Web beacon

Last updated

A web beacon [note 1] is a technique used on web pages and email to unobtrusively (usually invisibly) allow checking that a user has accessed some content. [1] Web beacons are typically used by third parties to monitor the activity of users at a website for the purpose of web analytics or page tagging. [2] They can also be used for email tracking. [3] When implemented using JavaScript, they may be called JavaScript tags. [4] Web beacons are unseen HTML elements that track a webpage views. Upon the user revisiting the webpage, these beacons are connected to cookies established by the server, facilitating undisclosed user tracking. [5]

Contents

Using such beacons, companies and organizations can track the online behavior of web users. At first, the companies doing such tracking were mainly advertisers or web analytics companies; later social media sites also started to use such tracking techniques, for instance through the use of buttons that act as tracking beacons.

In 2017, W3C published a candidate specification for an interface that web developers can use to create web beacons. [6]

An innocuous web beacon referencing a file on Wikimedia Commons No image.svg
An innocuous web beacon referencing a file on Wikimedia Commons

Overview

A web beacon is any of several techniques used to track who is visiting a web page. They can also be used to see if an email was read or forwarded or if a web page was copied to another website. [7]

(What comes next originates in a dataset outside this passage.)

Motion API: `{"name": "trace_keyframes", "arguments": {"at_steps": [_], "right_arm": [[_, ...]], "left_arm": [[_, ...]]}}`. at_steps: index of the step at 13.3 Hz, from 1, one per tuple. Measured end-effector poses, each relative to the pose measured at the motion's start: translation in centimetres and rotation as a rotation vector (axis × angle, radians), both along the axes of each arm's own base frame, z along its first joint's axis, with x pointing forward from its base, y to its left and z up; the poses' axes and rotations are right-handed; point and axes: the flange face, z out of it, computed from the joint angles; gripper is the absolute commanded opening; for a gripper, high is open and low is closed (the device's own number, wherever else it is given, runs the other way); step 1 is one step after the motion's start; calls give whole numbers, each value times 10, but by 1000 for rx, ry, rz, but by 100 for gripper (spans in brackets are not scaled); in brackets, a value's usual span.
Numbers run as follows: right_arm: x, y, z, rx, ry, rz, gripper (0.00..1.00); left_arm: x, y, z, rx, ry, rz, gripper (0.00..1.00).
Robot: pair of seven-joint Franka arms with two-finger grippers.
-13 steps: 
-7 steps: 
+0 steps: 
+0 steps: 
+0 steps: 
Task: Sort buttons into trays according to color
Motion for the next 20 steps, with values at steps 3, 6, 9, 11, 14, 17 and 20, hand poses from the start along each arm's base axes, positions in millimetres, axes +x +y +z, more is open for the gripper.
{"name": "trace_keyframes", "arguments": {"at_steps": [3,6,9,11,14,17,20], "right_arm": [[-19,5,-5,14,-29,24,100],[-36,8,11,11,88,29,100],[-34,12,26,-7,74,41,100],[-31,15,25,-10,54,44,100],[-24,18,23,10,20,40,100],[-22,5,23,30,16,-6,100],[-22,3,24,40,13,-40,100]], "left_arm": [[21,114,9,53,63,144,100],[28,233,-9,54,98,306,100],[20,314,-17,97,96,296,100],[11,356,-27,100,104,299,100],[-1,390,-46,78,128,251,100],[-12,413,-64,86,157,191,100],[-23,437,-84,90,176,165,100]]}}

The first web beacons were small digital image files that were embedded in a web page or email. The image could be as small as a single pixel (a "tracking pixel") and could have the same colour as the background, or be completely transparent. [8] When a user opens the page or email where such an image is embedded, they might not see the image, but their web browser or email reader automatically downloads the image, requiring the user's computer to send a request to the host company's server, where the source image is stored. This request provides identifying information about the computer, allowing the host to keep track of the user.

This basic technique has been developed further so that many types of elements can be used as beacons. Currently, these can include visible elements such as graphics, banners, or buttons, but also non-pictorial HTML elements such as the frame, style, script, input link, embed, object, etc., of an email or web page.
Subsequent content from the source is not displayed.